**Required action:** Below are the records. Retype exactly the lines between the lines holding "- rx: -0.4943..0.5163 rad" and "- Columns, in", inclusive.

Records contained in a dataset
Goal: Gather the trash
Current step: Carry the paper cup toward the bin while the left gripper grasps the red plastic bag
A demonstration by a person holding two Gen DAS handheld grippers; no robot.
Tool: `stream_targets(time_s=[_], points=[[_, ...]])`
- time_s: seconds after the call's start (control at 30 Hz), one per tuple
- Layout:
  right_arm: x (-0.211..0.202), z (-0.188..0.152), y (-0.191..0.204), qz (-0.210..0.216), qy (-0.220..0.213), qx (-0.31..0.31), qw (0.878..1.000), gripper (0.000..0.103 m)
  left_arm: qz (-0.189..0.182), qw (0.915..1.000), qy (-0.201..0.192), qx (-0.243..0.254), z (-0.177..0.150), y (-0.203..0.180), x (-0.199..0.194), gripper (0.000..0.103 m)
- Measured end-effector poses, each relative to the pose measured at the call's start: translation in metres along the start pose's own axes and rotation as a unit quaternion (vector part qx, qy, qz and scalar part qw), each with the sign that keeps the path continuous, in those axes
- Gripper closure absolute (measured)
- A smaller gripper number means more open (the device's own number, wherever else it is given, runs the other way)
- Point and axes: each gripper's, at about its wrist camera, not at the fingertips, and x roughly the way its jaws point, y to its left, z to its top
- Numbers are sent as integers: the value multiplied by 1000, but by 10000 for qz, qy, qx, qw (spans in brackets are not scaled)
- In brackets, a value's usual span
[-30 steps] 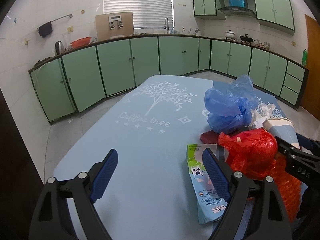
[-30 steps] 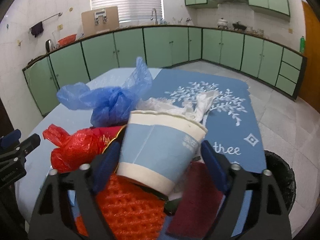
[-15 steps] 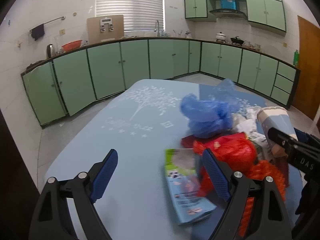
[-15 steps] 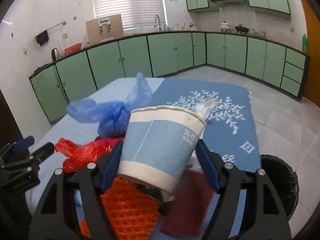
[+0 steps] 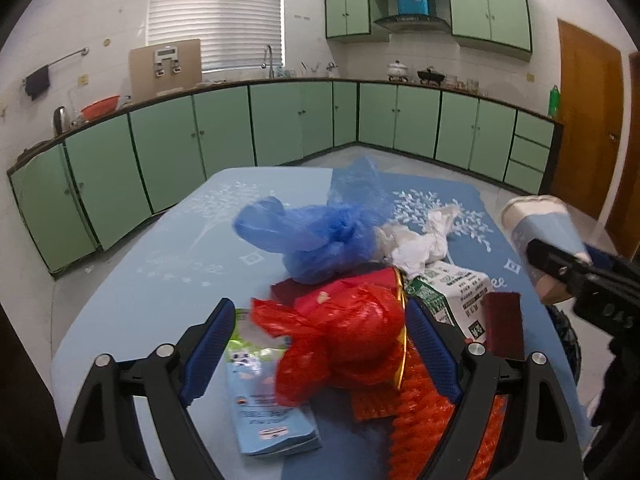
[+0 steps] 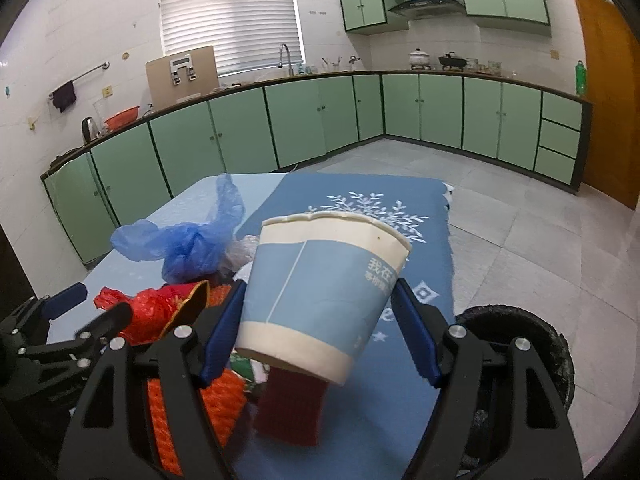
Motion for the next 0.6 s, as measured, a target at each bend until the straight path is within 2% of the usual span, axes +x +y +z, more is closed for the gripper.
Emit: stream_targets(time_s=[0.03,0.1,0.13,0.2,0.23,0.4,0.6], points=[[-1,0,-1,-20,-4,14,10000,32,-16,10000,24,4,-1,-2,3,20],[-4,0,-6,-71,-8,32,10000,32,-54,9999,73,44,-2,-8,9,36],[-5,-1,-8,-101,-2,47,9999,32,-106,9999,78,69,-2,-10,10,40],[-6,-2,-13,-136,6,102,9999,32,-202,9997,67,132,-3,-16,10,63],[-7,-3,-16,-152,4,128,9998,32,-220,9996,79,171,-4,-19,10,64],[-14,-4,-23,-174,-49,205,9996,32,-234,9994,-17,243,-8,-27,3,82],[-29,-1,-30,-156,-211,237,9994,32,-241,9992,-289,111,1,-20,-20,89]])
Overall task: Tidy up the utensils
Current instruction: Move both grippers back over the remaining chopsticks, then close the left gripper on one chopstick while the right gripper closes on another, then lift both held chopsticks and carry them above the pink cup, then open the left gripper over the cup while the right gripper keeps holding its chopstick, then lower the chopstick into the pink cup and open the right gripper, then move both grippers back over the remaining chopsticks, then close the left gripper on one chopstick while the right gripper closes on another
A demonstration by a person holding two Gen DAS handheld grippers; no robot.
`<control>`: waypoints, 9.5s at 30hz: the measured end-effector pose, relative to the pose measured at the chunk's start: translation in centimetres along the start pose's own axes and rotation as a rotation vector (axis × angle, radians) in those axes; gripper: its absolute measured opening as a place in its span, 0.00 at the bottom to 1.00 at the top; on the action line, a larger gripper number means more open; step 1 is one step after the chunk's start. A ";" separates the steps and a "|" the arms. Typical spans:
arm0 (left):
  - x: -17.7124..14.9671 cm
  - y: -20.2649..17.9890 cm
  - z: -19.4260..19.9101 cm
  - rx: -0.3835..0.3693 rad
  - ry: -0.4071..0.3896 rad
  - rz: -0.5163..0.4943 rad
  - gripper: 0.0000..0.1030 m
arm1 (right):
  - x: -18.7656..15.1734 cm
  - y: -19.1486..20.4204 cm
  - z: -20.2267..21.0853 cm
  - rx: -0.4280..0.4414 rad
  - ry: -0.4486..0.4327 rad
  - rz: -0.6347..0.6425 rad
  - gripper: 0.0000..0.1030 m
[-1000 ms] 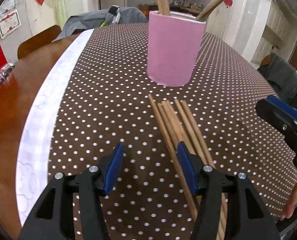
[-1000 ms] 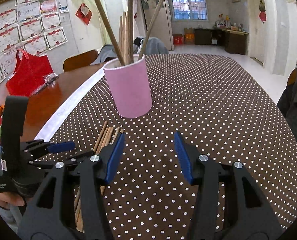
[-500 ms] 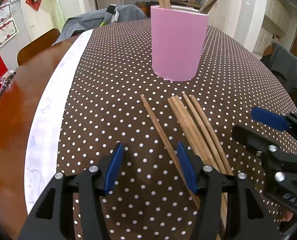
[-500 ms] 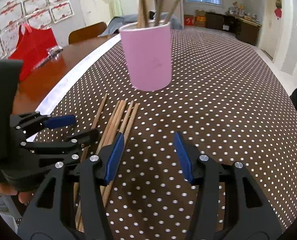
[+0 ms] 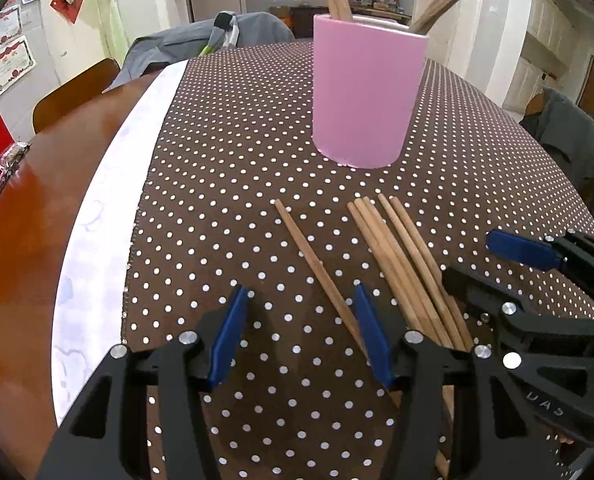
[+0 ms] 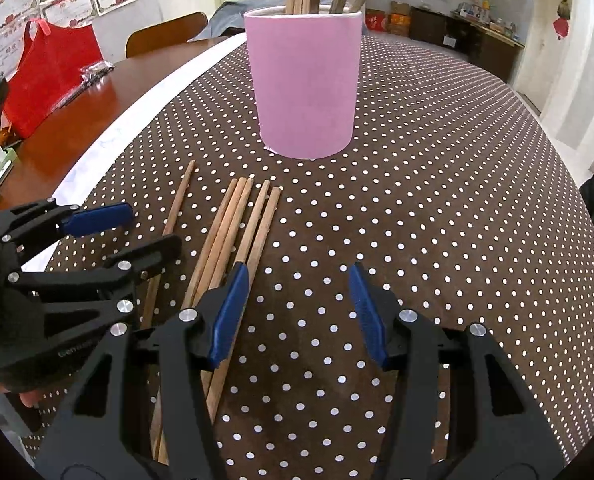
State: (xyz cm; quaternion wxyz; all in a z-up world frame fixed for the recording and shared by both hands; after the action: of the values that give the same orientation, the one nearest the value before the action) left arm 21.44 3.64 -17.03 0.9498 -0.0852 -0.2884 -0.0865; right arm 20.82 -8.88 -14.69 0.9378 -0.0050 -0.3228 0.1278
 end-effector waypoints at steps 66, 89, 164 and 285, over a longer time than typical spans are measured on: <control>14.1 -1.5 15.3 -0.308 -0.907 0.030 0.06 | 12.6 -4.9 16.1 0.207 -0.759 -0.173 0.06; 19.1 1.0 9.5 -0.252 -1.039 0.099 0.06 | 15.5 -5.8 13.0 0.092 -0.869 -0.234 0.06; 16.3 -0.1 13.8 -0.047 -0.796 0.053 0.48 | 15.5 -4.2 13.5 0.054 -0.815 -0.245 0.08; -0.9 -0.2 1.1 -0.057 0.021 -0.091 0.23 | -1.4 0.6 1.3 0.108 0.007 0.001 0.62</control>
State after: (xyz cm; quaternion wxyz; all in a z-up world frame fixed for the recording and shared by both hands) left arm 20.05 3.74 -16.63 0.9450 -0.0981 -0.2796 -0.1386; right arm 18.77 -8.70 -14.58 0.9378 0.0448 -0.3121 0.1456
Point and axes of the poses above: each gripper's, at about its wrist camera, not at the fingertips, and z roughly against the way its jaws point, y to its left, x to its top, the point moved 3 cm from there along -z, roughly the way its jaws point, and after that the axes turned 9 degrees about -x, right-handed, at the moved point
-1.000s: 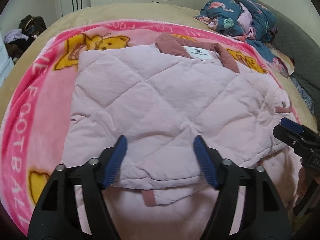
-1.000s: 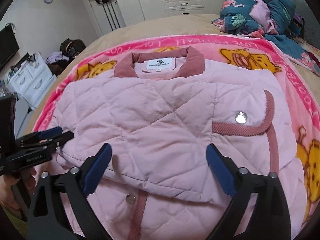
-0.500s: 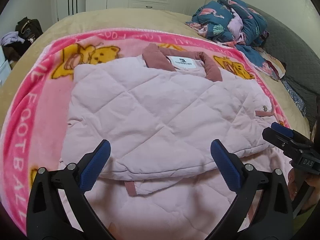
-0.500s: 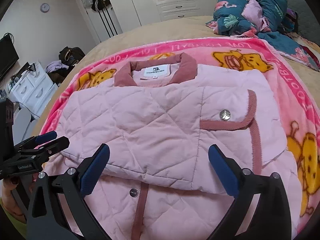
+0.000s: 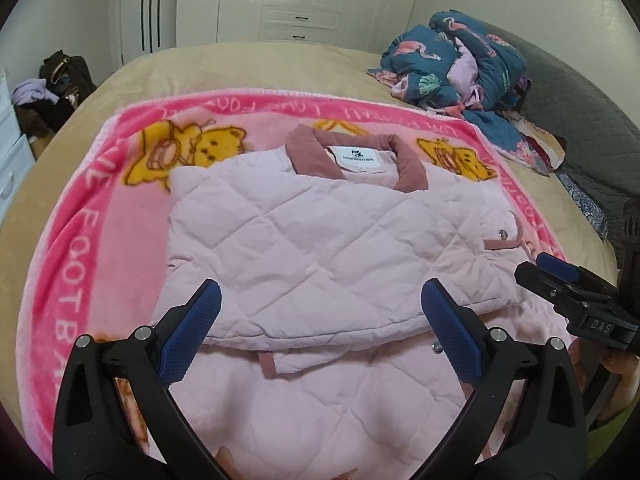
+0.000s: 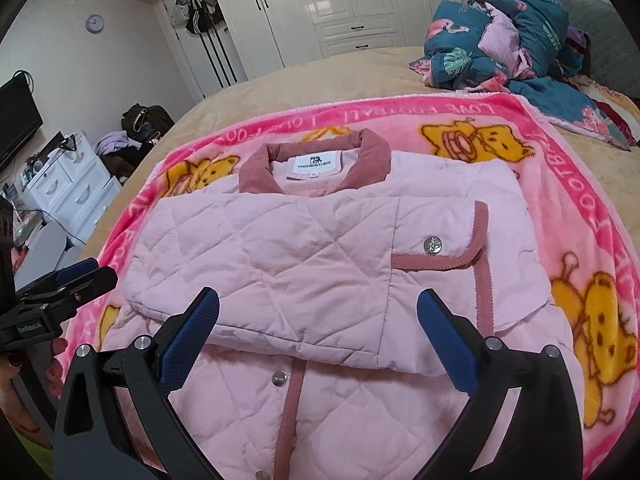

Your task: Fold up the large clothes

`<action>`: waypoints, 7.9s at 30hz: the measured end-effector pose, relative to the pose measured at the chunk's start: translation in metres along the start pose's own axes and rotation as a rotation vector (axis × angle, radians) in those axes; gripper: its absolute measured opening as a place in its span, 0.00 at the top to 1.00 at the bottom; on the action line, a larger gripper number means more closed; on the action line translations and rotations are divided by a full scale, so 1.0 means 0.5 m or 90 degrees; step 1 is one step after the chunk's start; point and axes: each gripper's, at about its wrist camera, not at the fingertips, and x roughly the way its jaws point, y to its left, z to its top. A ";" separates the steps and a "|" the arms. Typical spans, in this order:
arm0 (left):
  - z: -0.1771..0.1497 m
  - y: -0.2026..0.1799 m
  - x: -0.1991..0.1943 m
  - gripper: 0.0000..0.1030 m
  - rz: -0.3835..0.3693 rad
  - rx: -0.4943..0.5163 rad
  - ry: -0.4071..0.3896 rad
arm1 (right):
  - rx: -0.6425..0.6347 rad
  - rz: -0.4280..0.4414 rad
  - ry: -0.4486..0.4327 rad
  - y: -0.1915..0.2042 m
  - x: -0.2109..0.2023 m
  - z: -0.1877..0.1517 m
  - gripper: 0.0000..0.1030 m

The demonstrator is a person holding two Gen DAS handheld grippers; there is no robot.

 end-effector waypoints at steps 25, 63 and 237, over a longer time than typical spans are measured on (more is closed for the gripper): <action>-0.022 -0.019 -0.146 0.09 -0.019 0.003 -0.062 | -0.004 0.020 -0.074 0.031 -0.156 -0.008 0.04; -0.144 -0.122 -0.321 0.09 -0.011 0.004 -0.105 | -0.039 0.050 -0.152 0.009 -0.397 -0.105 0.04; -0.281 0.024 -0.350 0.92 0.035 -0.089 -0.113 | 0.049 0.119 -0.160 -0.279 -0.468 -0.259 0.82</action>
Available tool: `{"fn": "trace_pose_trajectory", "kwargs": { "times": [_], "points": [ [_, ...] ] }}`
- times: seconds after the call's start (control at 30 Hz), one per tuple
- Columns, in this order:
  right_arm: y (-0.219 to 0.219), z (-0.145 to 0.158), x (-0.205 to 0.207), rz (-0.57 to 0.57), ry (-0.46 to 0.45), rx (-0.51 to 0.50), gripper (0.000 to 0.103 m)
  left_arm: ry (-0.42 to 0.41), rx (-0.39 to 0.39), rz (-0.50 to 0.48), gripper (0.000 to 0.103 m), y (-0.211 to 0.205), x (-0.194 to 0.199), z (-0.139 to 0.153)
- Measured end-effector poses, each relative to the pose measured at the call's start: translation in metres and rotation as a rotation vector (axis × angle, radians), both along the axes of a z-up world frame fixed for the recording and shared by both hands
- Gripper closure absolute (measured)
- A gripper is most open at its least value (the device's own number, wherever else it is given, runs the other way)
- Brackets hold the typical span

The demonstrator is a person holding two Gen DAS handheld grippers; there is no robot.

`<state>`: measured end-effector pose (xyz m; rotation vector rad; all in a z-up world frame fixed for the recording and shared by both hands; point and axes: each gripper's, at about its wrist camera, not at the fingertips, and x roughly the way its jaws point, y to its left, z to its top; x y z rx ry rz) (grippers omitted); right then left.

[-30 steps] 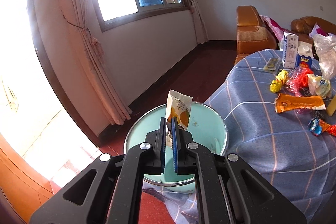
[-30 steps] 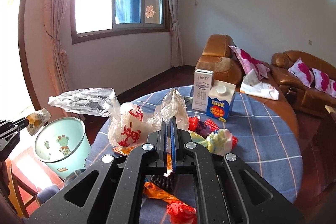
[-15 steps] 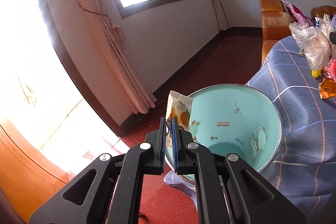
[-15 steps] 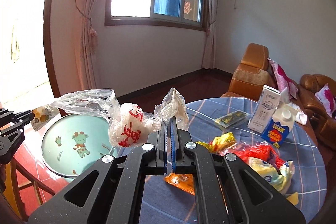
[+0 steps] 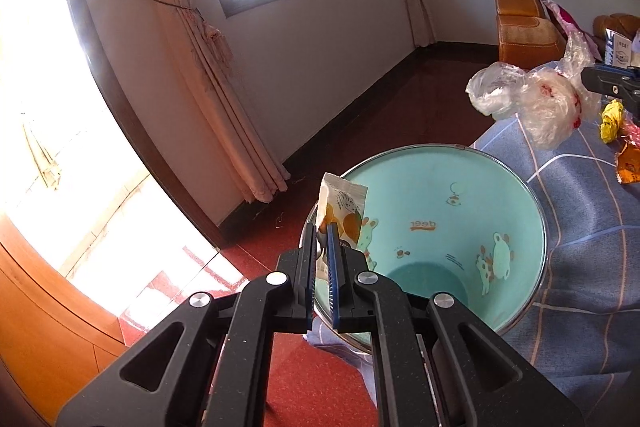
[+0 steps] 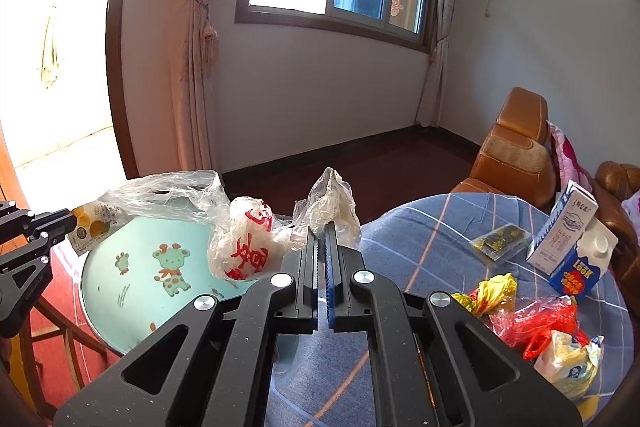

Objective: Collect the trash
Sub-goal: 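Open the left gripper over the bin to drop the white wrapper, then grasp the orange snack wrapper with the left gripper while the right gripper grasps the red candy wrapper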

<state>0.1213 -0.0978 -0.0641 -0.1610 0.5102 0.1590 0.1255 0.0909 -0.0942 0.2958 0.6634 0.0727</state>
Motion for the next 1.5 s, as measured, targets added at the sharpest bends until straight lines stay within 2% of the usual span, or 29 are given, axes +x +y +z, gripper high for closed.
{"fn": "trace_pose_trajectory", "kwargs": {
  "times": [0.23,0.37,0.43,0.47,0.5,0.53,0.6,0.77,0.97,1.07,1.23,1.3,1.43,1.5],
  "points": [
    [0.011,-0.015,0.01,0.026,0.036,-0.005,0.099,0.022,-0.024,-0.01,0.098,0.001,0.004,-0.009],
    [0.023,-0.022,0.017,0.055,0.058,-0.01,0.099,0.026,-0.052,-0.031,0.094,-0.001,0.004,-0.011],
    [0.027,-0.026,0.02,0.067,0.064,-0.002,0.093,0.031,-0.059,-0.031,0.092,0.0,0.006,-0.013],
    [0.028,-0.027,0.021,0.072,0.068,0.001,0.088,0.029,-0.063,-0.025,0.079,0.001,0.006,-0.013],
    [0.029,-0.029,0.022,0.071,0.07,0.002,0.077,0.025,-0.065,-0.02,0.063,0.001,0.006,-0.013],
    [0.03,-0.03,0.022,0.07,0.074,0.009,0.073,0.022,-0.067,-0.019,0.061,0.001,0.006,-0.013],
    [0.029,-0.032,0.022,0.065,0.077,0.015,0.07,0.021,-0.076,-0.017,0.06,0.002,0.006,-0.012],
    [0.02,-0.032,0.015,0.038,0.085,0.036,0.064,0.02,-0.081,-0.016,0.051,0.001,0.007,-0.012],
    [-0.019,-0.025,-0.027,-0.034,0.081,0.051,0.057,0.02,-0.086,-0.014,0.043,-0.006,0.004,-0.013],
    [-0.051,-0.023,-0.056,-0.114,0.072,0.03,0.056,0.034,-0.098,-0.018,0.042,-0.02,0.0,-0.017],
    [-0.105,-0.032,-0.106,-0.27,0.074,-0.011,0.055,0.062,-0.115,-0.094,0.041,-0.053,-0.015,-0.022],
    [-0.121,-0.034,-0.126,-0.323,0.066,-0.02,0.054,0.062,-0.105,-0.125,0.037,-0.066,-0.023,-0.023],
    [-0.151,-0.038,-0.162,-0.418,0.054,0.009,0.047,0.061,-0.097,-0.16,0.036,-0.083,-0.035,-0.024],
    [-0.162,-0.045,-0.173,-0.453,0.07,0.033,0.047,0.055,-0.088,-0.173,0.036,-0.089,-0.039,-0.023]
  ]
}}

**Solution to this problem:**
  - rx: -0.4943..0.5163 rad
  - ry: -0.4071..0.3896 rad
arm1 (right):
  - rx: -0.6425..0.6347 rad
  - rz: -0.4280..0.4414 rad
  - ry: -0.4486..0.4327 rad
  - y: -0.1915..0.2042 m
  - x: -0.2109..0.2023 m
  - z: -0.1877..0.1517 m
  - gripper: 0.0000..0.1030 m

The demonstrator is a person holding two Gen DAS handheld grippers; there is no robot.

 end-effector waypoints at steps 25, 63 and 237, over a longer time than typical spans are measured on (more is closed for the gripper): <action>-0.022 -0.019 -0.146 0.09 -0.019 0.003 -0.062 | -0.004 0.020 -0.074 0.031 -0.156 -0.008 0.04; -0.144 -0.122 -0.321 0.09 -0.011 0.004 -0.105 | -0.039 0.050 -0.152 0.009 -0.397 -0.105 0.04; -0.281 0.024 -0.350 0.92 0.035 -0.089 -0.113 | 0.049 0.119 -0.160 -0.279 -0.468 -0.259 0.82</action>
Available tool: `{"fn": "trace_pose_trajectory", "kwargs": { "times": [_], "points": [ [_, ...] ] }}`
- times: seconds after the call's start (control at 30 Hz), one per tuple
- Columns, in this order:

That concludes the response.